Samuel W. Brady Lab

The team also uses mutational signatures to understand how existing therapies may induce secondary cancers in survivors later in life. Many pediatric cancer survivors will undergo treatment and be cured of their initial cancer but then develop a second cancer due to their prior therapy. Our lab uses mutational signatures and other genomic techniques to understand how therapy can induce specific mutations that initiate second cancers. The results of this work could help inform which therapies should be reduced to a lower dosage and which should be avoided entirely in certain patient populations. Therapy-induced mutational signatures can also fuel tumor heterogeneity and drug resistance. Thus, they may help identify approaches to sequence therapies so that highly mutagenic therapies are avoided during certain phases of therapy when drug resistance is more likely to develop.

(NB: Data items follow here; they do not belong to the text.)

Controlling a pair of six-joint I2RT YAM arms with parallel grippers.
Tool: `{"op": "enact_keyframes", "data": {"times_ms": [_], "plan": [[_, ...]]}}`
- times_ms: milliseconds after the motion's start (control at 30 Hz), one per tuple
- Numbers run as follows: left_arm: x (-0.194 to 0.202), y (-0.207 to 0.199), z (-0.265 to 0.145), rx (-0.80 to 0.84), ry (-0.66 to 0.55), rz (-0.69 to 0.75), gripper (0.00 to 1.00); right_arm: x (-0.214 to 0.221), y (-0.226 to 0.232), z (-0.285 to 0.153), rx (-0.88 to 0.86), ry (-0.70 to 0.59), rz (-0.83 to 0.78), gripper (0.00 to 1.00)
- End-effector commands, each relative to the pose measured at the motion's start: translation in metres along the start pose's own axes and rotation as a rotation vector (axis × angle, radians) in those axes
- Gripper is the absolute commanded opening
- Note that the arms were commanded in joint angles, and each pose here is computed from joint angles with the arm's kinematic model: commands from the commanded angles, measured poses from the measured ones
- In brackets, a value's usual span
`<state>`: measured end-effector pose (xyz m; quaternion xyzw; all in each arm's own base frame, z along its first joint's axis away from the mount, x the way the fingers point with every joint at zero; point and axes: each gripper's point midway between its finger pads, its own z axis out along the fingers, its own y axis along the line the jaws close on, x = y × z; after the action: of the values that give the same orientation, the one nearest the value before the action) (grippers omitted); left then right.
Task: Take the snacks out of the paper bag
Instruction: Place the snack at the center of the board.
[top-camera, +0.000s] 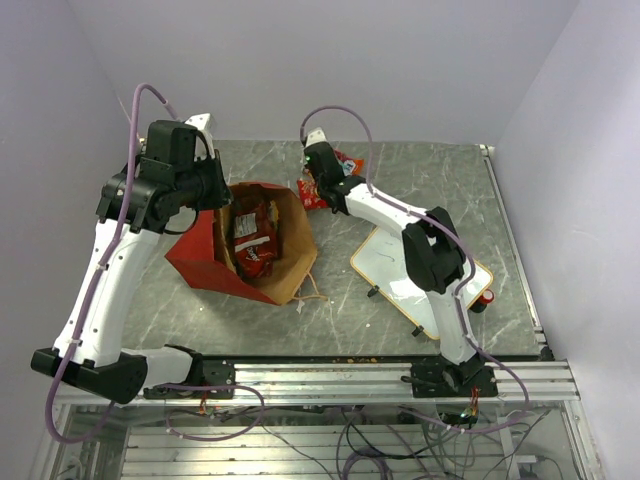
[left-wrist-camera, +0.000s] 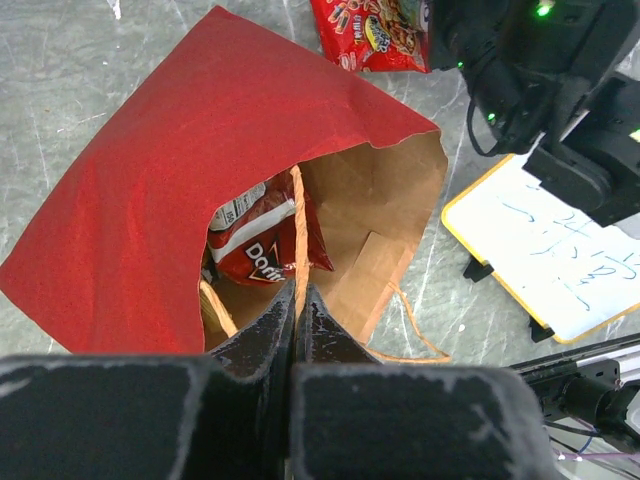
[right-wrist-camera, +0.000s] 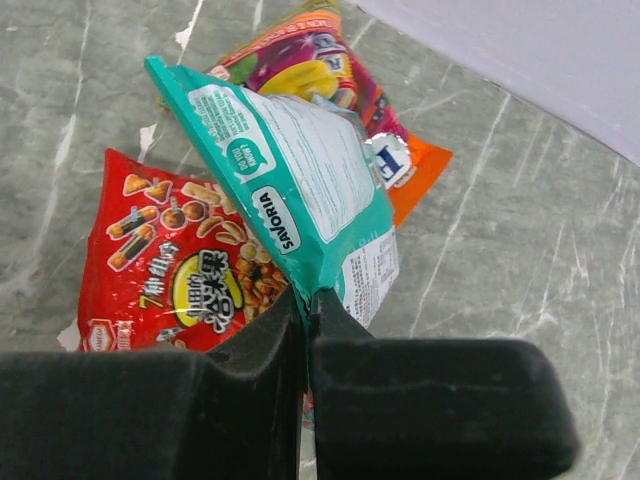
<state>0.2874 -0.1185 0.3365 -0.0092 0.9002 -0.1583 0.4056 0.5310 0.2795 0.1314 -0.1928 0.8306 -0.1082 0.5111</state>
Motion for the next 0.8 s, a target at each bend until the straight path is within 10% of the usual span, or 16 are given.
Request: {"op": "enact_keyframes", "data": {"times_ms": [0, 333, 767], "plan": [[0.000, -0.002, 0.001, 0.008, 0.012, 0.008, 0.07, 0.004, 0.014, 0.011, 0.019, -0.020, -0.050, 0.03], [-0.002, -0.004, 0.004, 0.014, 0.010, 0.005, 0.07, -0.016, 0.040, 0.005, -0.110, -0.041, 0.030, 0.56], [-0.002, -0.004, 0.007, 0.020, 0.012, 0.009, 0.07, -0.055, 0.004, -0.042, -0.104, -0.096, 0.101, 0.83]]}}
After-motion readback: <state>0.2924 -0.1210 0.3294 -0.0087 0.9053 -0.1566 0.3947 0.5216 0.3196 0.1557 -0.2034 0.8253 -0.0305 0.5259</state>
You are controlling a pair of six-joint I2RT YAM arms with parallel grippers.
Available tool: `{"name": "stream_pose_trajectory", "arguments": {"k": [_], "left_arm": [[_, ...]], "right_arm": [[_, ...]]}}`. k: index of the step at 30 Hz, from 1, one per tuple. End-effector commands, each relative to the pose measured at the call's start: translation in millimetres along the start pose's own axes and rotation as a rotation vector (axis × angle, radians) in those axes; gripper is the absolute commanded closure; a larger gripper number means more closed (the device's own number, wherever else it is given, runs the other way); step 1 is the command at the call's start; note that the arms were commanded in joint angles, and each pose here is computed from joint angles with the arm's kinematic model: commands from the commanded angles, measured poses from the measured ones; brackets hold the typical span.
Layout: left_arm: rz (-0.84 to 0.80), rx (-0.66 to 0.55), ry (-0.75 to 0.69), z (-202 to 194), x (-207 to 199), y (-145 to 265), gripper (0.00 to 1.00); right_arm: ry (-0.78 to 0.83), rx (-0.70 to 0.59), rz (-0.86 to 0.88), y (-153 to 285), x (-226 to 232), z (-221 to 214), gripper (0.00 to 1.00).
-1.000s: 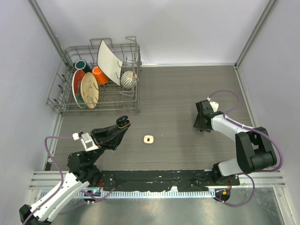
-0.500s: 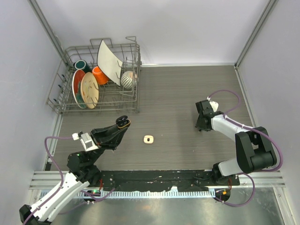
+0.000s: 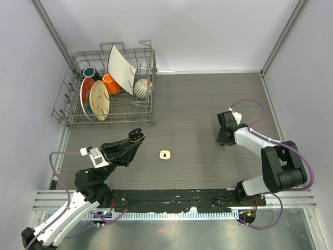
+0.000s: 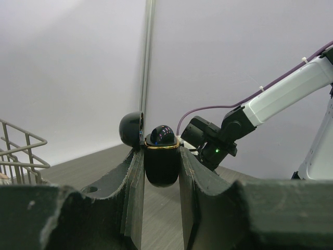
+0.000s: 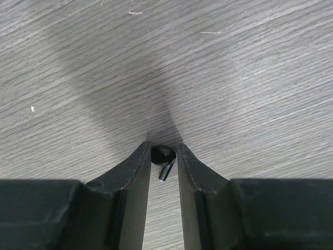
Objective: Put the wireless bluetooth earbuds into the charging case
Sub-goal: Pick up the earbud from the center of the board.
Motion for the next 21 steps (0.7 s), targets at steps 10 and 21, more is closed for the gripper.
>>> {"name": "stream_pose_trajectory", "arguments": {"k": [10, 21], "left_arm": [[0.003, -0.062, -0.009, 18.6, -0.5, -5.0, 1.0], [0.009, -0.053, -0.01, 17.1, 0.6, -6.4, 1.0]], "right_arm": [[0.044, 0.037, -0.019, 0.0, -4.3, -5.7, 0.82], [0.063, -0.082, 0.108, 37.7, 17.9, 11.6, 0.97]]}}
Point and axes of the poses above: each gripper's point midway between its finger pads, its own y axis back along the fingers, its own x axis along the line the jaws close on, z = x × y, the point moved 6 cm from there along y, back along the fingers, and after that the axes turned 5 degrees about -y, right-handed, at the moved point
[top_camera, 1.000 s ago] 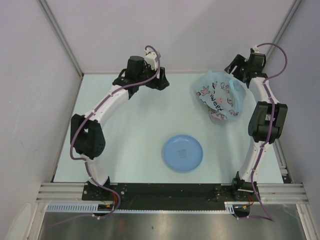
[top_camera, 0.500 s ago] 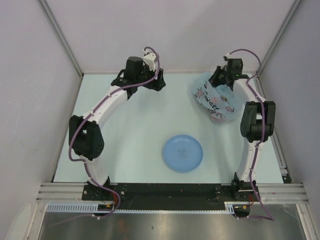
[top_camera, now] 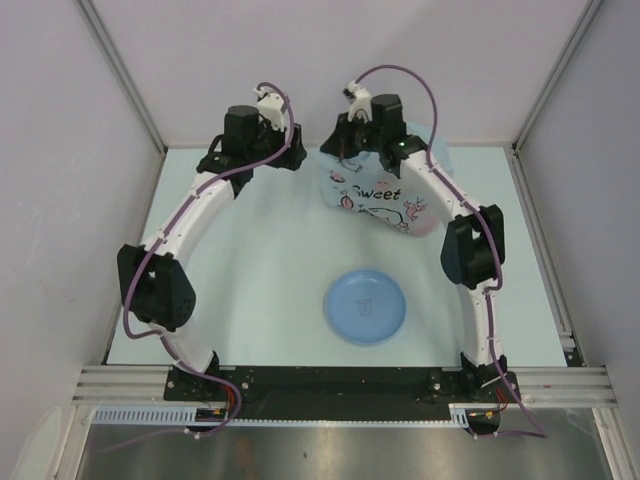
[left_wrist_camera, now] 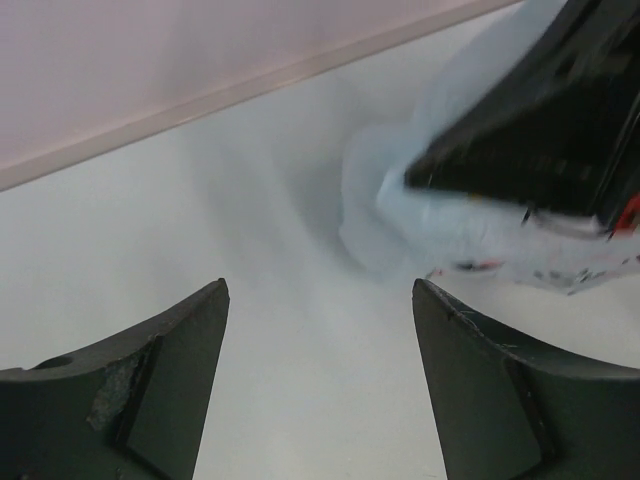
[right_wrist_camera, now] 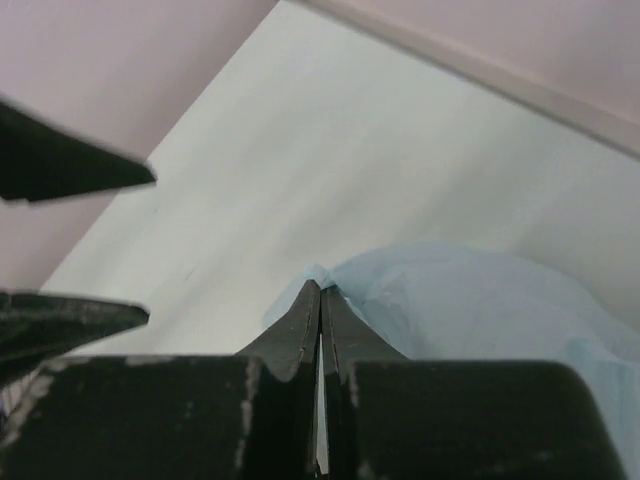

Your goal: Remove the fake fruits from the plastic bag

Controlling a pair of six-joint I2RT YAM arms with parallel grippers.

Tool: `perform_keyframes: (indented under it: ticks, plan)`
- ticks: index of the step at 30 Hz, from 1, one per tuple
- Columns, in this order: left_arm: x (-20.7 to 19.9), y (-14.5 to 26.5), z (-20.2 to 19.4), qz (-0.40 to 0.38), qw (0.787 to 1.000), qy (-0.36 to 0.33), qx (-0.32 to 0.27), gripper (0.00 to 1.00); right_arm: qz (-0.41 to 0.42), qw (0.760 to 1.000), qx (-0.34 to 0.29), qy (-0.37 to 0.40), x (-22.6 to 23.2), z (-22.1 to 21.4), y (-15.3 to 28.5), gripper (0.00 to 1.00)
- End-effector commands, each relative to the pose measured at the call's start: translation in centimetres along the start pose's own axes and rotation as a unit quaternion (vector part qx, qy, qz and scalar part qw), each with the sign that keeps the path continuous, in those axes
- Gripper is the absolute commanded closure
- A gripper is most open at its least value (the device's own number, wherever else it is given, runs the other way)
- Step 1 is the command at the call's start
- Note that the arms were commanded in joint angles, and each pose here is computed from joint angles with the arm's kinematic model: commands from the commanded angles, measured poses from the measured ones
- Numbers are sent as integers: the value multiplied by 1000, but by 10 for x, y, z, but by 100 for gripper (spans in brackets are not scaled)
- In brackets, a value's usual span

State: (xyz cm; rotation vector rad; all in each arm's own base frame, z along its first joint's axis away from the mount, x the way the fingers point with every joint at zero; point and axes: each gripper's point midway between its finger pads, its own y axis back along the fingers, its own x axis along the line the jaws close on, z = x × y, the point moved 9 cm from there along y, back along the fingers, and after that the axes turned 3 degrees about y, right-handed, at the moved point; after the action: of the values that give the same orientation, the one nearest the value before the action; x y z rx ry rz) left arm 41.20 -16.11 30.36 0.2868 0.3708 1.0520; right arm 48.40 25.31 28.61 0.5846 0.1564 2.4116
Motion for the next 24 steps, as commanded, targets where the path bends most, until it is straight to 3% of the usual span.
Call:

Finally, we aim to tackle new therapeutic targets using existing or new therapies. Many current cancer therapies are toxic, which is a significant problem for pediatric patients because their bodies are still developing. In order to develop treatments that will have the maximum impact on cancer cells with minimal impact on healthy tissue, the team is working to identify the genes that are unnecessary for human survival but vital to a cancer cell’s survival. This research will allow the identification of existing drugs that can target the function of these genes or the development of new therapies to target specific proteins and minimize treatment toxicity.